Motivation and Behavior Change
- Behavior change is a crucial aspect of working with clients facing health-related or mental health issues.
- The goal is to facilitate changes in behavior or circumstances that contribute to their current situation.
Session Objectives
- Explore and recognize different types of motivation (intrinsic and extrinsic) and their impact on treatment outcomes.
- Further develop interpersonal skills, self-reflection, and cultural competence.
- Increase awareness of self-determination theory and its application to health practice.
- Discuss the purpose and application of the Transtheoretical Model of Change to facilitate change in clients.
Self-Determination Theory (SDT)
Motivation
- Motivation is a key underlying driver for clients.
- It is important to tap into the client's underlying motivation for seeking help and to understand what motivates them to think, feel, and act in a particular way.
- Without tapping into motivation, facilitating change becomes difficult.
- Questions to consider:
- What is motivation?
- What motivates us to do the things we do?
- Why are we more motivated to do some things than others?
Types of Motivation
- Intrinsic Motivation:
- Driven by the enjoyment or satisfaction derived from the activity itself.
- Examples include running, going to the gym, eating healthy, relaxing, watching TV, gardening, or spending time with loved ones.

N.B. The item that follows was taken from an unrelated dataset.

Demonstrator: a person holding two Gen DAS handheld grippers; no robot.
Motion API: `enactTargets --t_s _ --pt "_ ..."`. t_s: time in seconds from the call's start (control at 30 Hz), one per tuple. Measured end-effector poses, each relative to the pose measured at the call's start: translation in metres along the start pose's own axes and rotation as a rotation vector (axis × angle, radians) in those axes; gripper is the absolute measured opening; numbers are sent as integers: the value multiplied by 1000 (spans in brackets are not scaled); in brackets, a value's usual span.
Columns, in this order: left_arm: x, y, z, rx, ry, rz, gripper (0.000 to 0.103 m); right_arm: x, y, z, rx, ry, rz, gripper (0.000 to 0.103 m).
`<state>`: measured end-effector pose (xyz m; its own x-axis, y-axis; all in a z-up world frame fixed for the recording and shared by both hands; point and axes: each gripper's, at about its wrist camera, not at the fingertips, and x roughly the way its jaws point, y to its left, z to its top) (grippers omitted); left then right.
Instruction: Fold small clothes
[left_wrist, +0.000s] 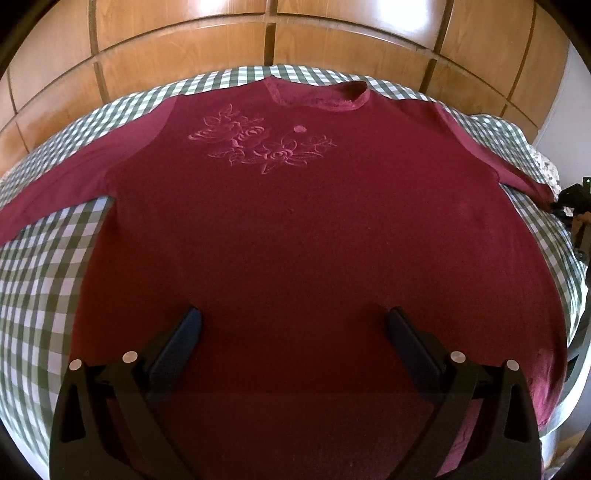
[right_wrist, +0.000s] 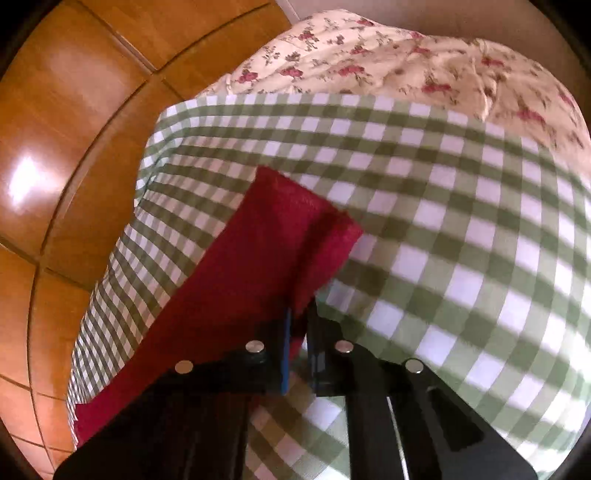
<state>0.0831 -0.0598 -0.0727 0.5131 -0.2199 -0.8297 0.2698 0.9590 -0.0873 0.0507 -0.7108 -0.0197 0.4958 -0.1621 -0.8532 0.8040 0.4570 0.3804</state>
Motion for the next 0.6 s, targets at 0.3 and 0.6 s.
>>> enactTargets --t_s 0.3,0.6 --pt "-8 9 7 -27 1 -67 99 -40 37 -1 -80 -61 74 5" --pt "-22 37 9 -117 6 -124 99 -97 164 -77 -361 -26 383 5"
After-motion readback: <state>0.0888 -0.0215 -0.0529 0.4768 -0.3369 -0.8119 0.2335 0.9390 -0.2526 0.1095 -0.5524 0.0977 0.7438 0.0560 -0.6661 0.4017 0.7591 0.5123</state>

- It's important to consider the underlying motivation for pursuing a particular course of study or action.
- Extrinsic Motivation:
- Influenced by external factors such as rewards, punishments, or social pressure.
- Rewards can include greater income or recognition from others.
- People are more likely to be motivated when they perceive a reward or benefit associated with the behavior.
- Consider instances where you participated in an activity you didn't enjoy and identify the reasons for your continued participation.
Self-Efficacy
- Belief in one's ability to succeed at a task significantly influences motivation.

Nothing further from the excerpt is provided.